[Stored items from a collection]
----
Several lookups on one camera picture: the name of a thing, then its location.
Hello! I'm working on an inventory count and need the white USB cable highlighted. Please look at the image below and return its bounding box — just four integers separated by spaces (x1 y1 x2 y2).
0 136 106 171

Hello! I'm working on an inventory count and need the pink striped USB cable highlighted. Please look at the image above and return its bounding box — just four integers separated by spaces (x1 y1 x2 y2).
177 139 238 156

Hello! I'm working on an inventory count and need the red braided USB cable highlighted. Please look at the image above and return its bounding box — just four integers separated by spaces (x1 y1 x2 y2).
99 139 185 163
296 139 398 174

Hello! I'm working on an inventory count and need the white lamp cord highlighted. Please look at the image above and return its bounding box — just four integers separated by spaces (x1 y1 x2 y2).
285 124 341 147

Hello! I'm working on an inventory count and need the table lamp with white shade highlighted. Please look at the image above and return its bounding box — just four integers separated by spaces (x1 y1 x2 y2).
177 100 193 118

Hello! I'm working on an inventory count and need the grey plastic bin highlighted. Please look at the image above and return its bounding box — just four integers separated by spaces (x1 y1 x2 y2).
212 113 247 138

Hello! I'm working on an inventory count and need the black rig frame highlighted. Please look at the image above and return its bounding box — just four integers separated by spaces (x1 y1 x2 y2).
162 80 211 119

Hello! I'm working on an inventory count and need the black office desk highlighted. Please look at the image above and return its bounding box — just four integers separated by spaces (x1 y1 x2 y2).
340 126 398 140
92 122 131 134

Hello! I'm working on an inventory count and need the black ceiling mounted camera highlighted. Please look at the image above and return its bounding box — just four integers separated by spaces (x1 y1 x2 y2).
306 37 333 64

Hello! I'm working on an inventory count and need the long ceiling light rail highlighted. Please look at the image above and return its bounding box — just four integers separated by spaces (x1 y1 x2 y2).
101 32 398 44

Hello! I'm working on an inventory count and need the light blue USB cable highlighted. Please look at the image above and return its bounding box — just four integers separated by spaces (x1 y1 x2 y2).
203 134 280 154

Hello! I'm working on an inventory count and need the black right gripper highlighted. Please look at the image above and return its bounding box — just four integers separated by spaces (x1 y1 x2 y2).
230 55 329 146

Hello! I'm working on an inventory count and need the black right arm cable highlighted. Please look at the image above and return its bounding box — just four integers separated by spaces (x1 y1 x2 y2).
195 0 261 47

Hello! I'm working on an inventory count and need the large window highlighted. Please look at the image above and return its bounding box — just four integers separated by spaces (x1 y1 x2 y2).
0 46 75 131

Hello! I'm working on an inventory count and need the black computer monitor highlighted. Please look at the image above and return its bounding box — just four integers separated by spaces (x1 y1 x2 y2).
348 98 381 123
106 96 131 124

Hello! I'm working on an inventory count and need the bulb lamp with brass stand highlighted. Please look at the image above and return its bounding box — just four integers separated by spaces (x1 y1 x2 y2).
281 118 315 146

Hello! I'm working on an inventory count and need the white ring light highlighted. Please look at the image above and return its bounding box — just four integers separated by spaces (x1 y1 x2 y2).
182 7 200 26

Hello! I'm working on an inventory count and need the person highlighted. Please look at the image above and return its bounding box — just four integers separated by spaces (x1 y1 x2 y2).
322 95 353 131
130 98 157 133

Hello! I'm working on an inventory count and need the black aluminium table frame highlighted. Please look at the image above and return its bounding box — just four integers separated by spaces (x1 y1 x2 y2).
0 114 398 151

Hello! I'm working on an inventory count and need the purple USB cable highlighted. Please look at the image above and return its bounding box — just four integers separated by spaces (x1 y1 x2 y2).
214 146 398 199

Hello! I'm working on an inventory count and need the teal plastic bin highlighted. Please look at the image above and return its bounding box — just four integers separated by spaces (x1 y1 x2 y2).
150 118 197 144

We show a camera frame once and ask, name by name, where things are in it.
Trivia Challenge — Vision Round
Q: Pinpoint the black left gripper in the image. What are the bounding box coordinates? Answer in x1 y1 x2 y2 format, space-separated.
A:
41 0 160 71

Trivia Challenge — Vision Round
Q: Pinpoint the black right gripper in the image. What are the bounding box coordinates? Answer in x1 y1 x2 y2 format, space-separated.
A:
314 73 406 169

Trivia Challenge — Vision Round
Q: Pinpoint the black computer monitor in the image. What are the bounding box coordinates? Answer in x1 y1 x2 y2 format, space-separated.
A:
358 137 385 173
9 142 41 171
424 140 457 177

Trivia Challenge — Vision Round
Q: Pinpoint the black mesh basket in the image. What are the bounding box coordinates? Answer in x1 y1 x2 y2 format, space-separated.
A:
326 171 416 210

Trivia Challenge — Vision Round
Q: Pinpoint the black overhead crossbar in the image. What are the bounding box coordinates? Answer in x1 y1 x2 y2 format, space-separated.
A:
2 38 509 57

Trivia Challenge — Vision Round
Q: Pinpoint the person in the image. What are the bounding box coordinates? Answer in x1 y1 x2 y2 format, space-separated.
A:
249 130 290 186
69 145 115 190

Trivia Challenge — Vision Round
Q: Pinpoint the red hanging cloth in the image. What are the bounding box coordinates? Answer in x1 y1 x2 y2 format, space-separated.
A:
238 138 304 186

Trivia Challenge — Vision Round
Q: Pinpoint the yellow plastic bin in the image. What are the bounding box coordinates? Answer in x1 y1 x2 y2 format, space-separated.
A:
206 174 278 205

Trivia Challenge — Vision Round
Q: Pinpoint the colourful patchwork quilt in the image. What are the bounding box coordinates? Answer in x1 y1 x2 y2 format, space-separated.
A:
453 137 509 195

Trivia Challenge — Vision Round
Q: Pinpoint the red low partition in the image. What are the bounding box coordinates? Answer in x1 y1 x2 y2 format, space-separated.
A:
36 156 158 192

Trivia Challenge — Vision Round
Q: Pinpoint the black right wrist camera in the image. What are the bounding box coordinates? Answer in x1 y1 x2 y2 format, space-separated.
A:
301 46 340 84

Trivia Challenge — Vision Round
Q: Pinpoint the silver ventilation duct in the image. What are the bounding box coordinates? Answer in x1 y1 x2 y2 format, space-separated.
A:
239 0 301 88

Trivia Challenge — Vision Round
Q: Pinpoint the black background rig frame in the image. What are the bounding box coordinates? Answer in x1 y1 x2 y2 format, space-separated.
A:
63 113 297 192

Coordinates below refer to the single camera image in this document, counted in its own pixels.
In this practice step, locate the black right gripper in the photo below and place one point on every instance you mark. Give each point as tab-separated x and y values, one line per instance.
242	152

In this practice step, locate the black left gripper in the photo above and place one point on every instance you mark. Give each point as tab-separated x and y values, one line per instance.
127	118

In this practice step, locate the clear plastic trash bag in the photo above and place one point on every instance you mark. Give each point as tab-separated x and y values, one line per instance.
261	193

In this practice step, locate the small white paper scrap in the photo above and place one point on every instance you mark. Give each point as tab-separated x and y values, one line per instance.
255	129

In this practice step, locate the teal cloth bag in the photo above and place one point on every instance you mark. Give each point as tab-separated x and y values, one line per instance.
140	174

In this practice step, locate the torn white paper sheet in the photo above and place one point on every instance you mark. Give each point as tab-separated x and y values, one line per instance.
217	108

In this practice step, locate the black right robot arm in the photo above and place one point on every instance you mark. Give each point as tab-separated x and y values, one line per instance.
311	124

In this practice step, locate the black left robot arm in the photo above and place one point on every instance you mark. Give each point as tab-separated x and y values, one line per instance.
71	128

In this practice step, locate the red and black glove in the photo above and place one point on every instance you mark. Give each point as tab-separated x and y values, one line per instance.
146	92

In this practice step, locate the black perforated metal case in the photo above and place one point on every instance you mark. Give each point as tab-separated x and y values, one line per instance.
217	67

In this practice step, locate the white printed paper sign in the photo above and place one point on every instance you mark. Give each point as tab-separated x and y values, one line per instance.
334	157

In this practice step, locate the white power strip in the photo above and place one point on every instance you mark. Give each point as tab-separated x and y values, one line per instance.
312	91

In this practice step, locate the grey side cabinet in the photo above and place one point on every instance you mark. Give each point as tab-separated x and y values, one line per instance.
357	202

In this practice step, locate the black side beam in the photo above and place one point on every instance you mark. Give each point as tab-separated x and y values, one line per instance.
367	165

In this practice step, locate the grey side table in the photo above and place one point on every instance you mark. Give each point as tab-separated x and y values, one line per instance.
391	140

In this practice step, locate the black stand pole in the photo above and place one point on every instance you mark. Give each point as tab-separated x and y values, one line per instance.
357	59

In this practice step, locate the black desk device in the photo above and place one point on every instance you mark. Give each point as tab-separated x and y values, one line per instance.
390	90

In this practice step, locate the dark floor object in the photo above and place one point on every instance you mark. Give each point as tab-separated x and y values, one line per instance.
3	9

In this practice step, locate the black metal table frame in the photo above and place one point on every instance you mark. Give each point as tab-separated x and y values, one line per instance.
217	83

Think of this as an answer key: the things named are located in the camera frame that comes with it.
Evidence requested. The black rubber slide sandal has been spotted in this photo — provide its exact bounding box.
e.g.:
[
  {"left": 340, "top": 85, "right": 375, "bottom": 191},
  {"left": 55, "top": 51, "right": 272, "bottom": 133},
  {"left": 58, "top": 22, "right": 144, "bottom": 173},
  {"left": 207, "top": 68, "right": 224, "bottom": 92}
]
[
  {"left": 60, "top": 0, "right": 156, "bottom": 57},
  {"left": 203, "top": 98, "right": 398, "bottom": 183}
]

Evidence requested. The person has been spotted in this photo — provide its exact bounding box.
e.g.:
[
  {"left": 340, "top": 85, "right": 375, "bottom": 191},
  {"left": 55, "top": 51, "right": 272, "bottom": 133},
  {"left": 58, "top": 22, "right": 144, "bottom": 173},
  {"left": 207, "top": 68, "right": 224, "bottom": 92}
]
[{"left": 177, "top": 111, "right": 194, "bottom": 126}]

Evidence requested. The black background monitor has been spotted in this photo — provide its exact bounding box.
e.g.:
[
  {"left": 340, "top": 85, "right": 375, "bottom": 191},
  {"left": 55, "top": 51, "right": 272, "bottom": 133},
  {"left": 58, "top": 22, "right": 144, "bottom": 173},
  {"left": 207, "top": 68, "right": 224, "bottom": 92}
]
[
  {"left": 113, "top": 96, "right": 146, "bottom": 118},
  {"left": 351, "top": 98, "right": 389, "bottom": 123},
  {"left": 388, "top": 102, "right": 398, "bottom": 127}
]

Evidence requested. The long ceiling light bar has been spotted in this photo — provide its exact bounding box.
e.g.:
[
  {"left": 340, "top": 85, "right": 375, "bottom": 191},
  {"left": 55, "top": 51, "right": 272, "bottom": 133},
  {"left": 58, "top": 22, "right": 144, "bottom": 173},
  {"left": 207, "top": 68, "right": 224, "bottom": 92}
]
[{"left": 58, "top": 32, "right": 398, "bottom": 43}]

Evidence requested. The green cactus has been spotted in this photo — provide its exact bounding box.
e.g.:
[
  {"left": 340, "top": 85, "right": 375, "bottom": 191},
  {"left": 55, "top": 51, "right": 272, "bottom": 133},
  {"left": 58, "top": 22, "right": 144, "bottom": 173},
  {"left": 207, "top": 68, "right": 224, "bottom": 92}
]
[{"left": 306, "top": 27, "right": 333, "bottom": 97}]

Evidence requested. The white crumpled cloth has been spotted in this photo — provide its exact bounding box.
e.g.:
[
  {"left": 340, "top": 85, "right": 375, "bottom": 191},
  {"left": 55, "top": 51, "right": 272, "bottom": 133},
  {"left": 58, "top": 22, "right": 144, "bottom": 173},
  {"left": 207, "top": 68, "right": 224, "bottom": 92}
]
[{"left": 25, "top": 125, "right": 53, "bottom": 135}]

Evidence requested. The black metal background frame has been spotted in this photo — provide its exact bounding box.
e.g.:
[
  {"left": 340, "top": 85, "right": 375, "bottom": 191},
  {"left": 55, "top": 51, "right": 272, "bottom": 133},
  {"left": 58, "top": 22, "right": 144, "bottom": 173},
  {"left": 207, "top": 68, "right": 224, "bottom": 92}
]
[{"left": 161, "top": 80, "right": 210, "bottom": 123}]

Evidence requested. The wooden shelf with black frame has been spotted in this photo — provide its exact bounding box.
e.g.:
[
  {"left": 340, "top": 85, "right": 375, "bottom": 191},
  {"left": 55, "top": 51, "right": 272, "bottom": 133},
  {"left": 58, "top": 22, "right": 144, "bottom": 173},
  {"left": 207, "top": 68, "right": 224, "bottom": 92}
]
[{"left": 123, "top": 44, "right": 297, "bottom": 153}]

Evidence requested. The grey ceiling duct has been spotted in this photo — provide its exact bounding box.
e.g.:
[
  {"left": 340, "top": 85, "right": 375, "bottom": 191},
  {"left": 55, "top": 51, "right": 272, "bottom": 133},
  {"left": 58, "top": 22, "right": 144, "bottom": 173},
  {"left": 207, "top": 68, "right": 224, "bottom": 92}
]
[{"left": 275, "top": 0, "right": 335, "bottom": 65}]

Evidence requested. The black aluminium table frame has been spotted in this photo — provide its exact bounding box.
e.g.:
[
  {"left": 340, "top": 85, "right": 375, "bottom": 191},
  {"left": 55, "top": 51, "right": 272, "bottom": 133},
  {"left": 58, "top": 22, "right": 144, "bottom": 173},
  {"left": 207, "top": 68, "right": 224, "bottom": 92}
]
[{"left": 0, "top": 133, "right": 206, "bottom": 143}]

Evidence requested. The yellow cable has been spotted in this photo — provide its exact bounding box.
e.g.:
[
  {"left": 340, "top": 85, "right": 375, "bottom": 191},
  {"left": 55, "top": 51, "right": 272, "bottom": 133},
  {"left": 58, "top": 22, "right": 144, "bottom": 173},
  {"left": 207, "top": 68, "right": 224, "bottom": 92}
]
----
* **WORK REQUEST**: Count each line of the data where the word "requested" appears, then reply with the total only.

* **SOLUTION TO THIS PROBLEM**: 11